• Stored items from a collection
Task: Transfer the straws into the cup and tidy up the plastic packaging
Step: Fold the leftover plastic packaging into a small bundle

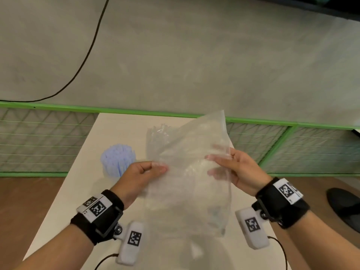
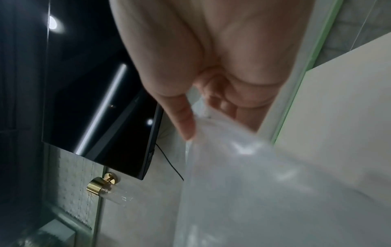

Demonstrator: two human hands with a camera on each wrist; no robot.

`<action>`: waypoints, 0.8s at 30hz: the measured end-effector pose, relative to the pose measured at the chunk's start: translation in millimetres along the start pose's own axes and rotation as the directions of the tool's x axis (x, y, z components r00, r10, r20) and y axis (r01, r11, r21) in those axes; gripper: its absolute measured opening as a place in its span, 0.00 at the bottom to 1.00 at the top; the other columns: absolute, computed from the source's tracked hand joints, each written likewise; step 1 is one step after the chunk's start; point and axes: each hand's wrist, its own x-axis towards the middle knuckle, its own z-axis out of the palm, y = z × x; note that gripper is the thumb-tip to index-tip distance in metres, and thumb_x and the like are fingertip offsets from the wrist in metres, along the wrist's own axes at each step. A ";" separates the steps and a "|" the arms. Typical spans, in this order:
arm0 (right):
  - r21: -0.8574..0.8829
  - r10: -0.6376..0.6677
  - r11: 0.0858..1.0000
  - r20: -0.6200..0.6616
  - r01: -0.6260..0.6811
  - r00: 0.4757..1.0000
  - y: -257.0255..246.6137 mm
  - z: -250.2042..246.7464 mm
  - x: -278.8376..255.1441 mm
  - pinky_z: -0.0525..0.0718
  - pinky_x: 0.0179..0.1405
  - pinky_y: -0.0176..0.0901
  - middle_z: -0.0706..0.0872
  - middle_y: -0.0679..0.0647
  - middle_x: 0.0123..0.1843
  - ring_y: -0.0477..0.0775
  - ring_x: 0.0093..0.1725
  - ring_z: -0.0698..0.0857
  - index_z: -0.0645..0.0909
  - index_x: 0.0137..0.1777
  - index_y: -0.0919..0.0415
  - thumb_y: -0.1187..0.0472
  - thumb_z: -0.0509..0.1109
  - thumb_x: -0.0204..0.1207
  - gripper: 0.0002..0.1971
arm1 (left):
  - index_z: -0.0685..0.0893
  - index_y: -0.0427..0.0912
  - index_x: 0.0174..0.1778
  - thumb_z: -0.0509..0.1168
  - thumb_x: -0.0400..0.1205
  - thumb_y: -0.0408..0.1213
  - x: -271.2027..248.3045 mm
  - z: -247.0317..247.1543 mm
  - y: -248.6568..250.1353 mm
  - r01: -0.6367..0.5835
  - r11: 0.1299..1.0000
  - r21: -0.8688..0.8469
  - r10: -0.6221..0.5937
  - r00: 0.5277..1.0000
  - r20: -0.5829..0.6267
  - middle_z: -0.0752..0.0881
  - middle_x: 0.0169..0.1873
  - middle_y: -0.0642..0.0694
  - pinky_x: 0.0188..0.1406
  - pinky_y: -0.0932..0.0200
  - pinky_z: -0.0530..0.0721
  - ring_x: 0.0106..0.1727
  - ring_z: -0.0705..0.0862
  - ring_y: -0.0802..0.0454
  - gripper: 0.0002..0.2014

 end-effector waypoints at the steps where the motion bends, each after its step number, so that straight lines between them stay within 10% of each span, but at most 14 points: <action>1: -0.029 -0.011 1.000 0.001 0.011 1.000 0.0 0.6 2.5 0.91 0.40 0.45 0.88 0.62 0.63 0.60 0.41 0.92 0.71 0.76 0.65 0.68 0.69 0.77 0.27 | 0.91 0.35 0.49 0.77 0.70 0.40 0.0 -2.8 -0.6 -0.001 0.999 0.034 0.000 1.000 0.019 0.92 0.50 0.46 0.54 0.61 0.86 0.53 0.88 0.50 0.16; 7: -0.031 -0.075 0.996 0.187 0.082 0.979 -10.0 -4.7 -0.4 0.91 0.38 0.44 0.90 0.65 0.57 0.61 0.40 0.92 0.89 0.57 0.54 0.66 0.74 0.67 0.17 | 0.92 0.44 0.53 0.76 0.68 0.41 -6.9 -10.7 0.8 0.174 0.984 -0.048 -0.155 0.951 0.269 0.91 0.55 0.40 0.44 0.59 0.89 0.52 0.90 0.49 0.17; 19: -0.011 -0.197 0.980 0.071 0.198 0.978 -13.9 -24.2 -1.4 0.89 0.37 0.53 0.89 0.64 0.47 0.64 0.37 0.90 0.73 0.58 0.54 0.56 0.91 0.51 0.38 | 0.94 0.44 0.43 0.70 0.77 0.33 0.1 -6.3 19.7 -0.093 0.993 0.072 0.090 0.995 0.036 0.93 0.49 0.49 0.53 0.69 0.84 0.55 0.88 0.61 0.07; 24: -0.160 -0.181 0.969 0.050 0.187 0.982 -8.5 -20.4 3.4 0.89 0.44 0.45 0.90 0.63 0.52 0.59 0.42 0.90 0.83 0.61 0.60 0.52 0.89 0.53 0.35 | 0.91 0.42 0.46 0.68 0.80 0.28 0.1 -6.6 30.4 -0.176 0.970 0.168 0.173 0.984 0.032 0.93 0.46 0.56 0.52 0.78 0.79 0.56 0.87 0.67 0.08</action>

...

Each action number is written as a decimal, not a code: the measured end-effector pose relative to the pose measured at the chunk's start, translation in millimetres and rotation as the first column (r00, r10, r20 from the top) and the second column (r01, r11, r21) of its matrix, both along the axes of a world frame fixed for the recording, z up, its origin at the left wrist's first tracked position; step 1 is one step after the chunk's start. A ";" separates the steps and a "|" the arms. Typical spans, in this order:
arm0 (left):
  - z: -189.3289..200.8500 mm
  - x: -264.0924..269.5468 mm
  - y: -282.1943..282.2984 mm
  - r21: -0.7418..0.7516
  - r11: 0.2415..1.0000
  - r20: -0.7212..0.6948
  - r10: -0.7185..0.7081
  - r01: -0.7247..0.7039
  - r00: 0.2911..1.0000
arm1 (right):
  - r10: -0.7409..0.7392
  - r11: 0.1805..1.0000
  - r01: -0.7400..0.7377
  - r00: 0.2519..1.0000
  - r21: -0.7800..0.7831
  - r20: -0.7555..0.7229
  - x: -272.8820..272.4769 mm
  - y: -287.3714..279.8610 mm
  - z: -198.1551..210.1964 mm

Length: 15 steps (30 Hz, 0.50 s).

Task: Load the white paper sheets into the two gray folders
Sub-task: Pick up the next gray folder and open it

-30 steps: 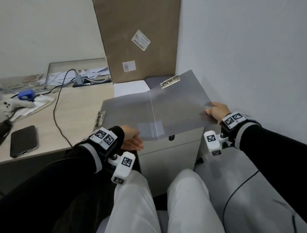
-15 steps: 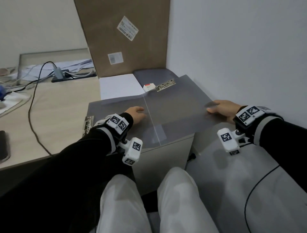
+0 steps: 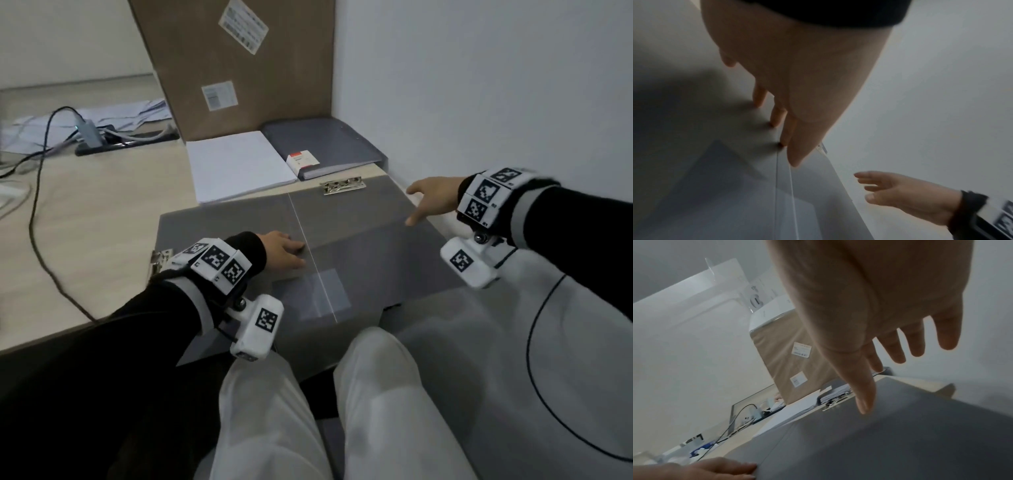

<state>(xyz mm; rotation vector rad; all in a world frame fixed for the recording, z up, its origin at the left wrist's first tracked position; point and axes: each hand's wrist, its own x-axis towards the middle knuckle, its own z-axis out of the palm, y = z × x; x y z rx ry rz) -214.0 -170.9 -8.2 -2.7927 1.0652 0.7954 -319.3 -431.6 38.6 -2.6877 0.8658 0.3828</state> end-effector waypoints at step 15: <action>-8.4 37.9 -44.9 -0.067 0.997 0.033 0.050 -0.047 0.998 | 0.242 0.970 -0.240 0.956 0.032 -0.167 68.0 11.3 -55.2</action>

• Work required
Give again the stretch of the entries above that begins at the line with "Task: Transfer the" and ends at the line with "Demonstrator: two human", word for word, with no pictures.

• Written response
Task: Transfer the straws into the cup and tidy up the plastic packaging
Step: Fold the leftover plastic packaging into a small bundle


Demonstrator: two human hands with a camera on each wrist; no robot.

What this exercise asked for has been supplied.